After Doug’s father passed away, he started spending a lot more time with his mother. He would frequently visit her at her retirement community in Hilton Head, SC. Casual dinners he would cook for her soon turned into quite the social event. He began preparing gourmet menus for his mom and many of her friends. He would throw on his chef’s hat, and apron and the dinner party would commence. These dinners went on once a week for eight years. After Doug’s mother passed away, he wanted to find a way to stay involved with a retirement community.
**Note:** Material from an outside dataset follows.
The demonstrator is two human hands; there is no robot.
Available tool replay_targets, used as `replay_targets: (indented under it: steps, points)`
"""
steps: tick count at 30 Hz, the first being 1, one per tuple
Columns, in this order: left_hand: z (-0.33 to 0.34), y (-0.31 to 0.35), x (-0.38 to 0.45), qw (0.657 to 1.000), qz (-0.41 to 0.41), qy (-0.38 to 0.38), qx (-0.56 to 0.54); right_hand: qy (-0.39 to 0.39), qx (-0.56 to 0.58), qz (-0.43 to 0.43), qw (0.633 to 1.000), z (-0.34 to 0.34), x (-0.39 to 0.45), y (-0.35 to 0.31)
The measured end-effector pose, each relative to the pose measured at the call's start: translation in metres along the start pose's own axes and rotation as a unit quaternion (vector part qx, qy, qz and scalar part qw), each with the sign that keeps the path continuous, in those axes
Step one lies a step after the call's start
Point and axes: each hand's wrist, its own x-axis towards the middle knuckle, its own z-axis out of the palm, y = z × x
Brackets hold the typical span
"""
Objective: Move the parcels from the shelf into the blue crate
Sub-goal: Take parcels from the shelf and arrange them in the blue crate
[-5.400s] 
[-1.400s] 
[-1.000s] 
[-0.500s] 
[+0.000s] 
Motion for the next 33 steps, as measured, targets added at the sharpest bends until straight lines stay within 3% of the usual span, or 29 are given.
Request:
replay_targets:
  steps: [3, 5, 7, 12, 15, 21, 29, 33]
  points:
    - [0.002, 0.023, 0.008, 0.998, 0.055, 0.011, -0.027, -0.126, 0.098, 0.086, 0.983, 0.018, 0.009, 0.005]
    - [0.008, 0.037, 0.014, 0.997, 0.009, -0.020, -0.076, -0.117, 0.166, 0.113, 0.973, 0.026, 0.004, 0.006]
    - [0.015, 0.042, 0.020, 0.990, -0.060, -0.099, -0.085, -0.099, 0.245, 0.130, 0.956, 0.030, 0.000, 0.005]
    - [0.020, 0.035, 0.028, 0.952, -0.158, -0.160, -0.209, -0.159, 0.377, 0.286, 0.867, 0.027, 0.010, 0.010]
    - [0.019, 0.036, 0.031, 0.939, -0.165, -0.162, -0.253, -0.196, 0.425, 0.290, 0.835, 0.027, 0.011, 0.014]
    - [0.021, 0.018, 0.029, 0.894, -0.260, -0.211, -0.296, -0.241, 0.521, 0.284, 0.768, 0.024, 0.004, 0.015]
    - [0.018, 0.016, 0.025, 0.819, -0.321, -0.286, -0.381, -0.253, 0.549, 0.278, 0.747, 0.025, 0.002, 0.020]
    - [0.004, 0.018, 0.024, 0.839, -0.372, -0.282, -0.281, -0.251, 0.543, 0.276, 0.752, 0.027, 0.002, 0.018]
He found that his background in being a chef would be a great way to get involved. Doug loved spending time with his mother and her friends at their retirement community.
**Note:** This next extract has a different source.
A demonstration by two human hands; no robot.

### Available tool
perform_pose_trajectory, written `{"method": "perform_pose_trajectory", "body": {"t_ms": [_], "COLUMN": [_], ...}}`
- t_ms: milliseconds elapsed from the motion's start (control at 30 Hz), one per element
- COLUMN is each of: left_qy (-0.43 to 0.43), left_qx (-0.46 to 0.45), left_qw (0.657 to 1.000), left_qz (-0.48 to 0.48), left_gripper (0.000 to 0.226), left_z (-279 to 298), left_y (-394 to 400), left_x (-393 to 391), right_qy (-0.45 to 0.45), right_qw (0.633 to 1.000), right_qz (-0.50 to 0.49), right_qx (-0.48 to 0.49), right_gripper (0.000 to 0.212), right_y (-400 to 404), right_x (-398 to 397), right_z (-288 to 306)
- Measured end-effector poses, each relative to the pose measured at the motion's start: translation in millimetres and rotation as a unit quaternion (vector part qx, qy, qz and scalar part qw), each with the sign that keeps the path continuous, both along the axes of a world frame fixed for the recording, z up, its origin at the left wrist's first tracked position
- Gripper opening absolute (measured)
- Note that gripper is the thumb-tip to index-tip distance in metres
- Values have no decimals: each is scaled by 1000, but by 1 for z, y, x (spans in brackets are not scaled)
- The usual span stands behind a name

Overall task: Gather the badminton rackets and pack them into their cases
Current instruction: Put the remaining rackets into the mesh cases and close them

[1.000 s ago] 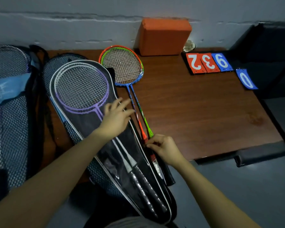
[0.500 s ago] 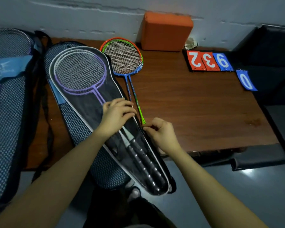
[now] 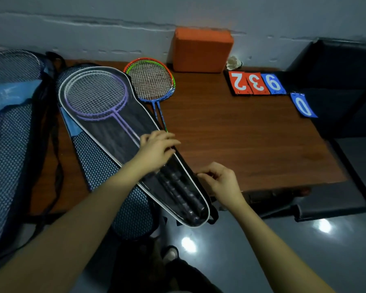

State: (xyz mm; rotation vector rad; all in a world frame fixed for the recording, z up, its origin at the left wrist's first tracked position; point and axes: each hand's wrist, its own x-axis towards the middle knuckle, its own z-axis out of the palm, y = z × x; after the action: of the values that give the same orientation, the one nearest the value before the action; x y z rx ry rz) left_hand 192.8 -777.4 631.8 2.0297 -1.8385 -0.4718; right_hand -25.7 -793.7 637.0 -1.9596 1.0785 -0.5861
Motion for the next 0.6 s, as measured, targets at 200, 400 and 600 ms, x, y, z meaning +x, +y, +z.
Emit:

“I enjoyed listening to their stories, hearing about their passions, and talking about past times,” said Jones.
It was this time spent with his mother and her friends that inspired him to start volunteering at A.G. Rhodes.
What does the “Cooking Club” entail?
Doug starts by creating the menu and handing it out to everyone. He sometimes has one or two people helping him, or he will create a recipe that everyone can participate in. However, some of the resident’s hands and muscles don’t work as well as they used to and their dexterity isn’t such where they can finely cut, chop and cook. Because of this, Doug usually does most of the cooking while the residents watch and visit with him. Once he has finished preparing the dish, they all sit together and eat whatever delicious item Doug whipped up that day.
Pleasing the palate.
Doug always tries to cook gourmet meals that range from a wide variety of foods. He prepares everything from breakfast dishes to soups to entrées and desserts. He tries to keep his dishes topical to the season. Some of the resident’s favorites include his Irish soda bread around St. Patrick’s Day, his hazelnut chicken, which is one of his lifetime specialties, peppermint bark dip around Christmas time, crab with dill and cayenne toast as a brunch dish, pumpkin fritters with caramel sauce in the fall, and Valentine’s Biscoff Ritz cookies around Valentine’s Day.
What is your favorite part about volunteering for AG Rhodes and running the cooking club?
“I love being able to spend time with residents and listen to their stories,” said Jones. “I enjoy cooking dishes for them that they otherwise wouldn’t eat, and I also like building lasting relationships.”
Doug explains that many of the elderly residents don’t have many visitors, so it’s nice for him to be able to visit with them and put a smile on their face. Doug says that, “it’s great to be able to walk in and see friendly faces, call them by name and see them smile. We sit down and can chat about where they’re from, how long they’ve lived there, what they used to do and what their dreams are. It’s good to let them know that somebody still cares and that they are not forgotten. I enjoy their company just as much as they enjoy mine.”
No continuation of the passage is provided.